| Task item |
Report every line in the records below that holds the word "document".

:: Task data ::

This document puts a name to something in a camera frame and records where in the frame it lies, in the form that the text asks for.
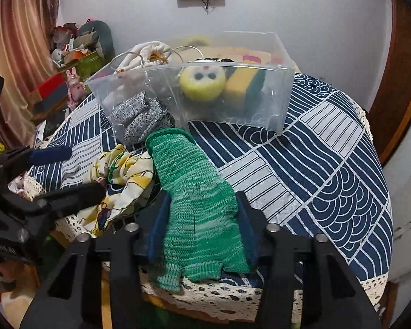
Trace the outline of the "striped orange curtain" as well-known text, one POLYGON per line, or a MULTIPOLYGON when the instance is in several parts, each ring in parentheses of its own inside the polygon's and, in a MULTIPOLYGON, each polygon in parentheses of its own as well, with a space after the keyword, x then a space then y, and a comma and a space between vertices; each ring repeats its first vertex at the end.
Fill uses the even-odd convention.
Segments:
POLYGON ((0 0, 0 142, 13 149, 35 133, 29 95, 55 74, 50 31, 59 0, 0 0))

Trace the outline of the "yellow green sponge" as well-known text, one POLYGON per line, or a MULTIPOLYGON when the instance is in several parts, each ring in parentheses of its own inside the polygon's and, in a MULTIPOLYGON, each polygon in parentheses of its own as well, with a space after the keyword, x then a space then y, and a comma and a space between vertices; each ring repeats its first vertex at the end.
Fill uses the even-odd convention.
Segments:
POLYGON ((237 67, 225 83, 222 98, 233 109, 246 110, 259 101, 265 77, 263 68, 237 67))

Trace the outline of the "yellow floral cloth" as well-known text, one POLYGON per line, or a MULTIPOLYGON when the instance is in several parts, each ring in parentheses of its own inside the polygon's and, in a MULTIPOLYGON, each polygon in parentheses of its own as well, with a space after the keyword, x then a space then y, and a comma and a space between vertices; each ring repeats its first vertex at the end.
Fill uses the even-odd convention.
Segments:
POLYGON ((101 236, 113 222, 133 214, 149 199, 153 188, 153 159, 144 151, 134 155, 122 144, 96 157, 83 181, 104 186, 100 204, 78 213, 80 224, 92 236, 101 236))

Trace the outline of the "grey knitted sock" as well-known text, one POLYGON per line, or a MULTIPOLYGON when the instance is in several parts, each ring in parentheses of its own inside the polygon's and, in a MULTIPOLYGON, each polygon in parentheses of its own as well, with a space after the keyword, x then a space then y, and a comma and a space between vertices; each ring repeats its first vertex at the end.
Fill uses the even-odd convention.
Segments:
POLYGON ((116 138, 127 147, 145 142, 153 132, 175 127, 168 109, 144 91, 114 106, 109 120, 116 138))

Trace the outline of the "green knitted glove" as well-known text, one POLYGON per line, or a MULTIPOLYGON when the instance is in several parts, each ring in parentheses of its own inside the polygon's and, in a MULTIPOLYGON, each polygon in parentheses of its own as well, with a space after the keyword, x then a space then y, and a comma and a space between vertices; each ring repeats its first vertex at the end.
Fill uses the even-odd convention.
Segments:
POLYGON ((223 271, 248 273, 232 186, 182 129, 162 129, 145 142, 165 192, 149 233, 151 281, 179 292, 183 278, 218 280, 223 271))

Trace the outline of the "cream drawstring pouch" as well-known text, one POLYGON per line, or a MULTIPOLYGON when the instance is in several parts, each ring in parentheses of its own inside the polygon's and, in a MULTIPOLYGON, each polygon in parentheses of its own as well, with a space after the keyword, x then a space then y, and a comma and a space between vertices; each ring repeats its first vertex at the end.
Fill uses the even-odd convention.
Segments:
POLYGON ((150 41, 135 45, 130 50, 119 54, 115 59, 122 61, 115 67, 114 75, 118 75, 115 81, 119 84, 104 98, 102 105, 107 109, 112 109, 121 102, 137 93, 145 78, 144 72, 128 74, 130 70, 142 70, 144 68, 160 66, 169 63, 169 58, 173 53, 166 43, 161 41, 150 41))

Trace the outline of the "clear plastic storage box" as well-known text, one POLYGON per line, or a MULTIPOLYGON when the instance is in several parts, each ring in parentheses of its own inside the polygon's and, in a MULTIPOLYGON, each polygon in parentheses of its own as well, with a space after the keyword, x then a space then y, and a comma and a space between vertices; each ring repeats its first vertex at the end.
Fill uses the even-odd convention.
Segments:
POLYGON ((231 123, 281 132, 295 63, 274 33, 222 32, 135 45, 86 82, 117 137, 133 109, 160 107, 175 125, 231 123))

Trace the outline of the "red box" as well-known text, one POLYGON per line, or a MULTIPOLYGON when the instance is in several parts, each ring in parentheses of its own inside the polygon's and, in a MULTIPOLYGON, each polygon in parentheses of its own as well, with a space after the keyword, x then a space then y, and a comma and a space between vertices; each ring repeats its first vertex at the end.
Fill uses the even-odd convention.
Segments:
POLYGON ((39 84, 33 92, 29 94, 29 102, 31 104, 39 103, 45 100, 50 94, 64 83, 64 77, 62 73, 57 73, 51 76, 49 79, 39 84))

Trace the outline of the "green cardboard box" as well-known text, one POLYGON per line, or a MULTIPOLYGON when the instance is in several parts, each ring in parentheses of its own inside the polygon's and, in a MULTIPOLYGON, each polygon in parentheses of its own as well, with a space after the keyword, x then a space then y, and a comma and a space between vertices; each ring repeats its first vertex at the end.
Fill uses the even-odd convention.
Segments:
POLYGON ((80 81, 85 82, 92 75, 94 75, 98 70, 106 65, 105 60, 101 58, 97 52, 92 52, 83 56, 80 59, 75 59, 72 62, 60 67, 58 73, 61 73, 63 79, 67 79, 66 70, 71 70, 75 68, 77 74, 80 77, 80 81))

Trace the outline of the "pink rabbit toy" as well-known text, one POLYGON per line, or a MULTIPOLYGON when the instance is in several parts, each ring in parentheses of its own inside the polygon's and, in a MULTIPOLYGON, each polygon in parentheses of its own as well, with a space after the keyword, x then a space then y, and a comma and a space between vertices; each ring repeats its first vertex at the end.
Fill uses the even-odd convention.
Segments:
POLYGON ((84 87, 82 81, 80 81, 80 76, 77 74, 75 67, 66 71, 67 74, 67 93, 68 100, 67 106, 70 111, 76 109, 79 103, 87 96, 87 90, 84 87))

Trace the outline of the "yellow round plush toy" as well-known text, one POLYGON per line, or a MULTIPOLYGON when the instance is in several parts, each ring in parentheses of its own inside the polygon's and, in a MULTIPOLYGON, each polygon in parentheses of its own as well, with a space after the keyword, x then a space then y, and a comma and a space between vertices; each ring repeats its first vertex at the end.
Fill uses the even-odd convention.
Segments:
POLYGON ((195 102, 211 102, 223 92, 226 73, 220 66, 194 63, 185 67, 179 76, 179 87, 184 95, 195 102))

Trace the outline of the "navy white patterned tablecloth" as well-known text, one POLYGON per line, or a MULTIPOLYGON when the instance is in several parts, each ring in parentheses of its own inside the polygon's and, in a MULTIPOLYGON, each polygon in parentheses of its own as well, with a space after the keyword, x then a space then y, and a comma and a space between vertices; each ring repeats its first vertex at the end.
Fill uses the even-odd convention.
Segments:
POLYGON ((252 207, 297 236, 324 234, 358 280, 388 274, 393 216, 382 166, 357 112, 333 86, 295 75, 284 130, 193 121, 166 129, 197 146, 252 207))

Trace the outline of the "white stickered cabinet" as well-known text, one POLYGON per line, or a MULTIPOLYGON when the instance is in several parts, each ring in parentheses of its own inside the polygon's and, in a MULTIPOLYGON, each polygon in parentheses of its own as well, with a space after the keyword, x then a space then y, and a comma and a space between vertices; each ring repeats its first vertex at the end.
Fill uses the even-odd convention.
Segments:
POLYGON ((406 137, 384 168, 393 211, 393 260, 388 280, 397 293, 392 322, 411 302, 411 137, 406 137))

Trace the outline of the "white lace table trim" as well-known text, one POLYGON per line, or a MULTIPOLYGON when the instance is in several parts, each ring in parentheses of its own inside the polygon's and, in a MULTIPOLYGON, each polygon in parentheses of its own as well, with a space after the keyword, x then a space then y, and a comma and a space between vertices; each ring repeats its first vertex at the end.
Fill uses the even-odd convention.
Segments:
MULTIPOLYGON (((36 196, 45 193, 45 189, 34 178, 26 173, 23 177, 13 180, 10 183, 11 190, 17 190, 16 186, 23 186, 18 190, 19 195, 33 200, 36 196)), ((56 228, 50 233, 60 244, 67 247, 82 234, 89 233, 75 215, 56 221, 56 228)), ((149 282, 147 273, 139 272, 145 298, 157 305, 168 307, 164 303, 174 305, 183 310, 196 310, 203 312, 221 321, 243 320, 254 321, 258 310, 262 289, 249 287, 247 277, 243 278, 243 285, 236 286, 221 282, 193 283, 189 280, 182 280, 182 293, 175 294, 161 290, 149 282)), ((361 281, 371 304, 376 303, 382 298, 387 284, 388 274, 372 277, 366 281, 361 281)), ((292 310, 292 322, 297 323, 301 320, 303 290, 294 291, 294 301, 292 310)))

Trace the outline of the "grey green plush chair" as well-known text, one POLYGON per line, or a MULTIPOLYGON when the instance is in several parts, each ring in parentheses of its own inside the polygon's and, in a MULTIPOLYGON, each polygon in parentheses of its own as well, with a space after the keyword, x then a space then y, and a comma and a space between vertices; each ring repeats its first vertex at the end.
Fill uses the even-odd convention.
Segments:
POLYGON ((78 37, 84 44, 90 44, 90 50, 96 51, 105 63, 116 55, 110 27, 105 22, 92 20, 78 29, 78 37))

:::
:: Task data ::

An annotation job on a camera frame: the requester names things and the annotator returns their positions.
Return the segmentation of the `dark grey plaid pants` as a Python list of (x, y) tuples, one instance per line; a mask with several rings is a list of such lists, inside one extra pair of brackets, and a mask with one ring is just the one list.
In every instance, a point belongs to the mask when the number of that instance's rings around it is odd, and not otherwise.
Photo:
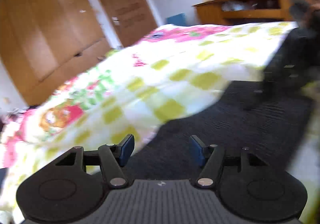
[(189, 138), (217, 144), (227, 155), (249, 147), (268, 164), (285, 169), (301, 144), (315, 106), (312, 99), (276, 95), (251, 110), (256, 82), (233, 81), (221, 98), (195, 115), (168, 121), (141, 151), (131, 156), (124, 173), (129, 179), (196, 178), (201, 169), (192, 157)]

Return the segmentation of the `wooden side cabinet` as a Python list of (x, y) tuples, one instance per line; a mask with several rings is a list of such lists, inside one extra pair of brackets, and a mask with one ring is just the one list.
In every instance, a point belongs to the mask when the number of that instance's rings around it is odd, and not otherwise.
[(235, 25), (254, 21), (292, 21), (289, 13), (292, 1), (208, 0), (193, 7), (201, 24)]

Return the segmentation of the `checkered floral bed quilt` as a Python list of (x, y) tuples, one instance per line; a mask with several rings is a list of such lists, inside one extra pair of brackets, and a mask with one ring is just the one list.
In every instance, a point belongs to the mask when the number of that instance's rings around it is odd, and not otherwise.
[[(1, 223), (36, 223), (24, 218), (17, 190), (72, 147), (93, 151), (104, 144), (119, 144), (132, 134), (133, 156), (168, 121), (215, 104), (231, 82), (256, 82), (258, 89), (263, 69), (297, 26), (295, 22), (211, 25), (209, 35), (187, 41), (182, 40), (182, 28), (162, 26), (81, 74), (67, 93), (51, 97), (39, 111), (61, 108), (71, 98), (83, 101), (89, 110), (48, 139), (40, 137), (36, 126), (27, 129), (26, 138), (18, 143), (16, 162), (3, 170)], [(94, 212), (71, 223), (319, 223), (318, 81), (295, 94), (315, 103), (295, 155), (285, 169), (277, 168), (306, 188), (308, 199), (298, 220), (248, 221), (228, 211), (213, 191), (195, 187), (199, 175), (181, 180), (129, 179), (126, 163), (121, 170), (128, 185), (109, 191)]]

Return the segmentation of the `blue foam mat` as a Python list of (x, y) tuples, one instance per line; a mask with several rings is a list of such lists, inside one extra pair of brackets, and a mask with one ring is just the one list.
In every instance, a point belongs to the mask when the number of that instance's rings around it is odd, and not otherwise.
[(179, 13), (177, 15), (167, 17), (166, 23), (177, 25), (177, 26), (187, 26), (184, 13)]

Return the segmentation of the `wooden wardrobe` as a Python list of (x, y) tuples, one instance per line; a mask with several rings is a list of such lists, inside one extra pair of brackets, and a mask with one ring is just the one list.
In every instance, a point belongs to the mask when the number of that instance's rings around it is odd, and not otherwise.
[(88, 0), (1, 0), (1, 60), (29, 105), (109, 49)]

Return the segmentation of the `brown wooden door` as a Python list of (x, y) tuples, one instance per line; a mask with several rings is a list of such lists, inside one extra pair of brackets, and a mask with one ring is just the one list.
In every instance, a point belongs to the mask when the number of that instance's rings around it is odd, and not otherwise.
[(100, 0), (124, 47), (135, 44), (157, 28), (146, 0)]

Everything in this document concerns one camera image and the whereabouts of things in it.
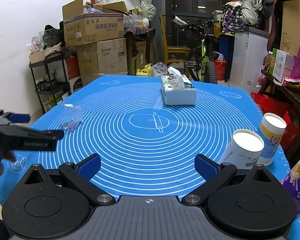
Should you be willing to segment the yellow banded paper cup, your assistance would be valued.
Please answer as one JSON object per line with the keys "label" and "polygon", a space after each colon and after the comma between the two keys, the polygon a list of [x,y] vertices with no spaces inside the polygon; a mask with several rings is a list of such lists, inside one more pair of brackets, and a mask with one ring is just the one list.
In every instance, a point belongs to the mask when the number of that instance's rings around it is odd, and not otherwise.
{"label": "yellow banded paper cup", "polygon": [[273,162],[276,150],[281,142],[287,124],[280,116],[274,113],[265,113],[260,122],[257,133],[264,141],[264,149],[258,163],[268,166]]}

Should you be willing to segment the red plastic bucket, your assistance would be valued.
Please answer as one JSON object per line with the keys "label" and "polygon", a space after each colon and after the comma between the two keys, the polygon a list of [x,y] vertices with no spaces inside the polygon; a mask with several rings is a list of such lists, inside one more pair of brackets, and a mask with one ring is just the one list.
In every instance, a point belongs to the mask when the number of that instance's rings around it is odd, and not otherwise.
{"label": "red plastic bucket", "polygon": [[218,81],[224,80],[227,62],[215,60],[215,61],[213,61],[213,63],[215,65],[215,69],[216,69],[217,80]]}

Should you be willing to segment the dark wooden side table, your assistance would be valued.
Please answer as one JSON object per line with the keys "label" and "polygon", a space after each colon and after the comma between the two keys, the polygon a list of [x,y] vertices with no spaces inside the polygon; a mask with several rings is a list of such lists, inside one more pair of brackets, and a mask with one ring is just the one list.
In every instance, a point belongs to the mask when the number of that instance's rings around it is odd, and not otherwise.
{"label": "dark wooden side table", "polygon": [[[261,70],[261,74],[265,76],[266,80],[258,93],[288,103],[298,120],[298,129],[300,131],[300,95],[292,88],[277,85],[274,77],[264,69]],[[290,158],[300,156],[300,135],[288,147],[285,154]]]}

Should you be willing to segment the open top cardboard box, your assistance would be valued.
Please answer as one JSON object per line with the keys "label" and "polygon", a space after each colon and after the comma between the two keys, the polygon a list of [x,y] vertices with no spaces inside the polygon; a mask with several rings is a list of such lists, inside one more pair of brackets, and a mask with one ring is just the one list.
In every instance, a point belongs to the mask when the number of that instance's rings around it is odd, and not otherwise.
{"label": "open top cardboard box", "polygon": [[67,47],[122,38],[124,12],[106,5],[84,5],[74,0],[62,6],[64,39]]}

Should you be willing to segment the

:::

| Task output |
This document puts a name to something in a camera frame and records where in the frame it lies, in the form that the text asks for.
Everything in this document concerns one camera image and the whereabouts of things in it.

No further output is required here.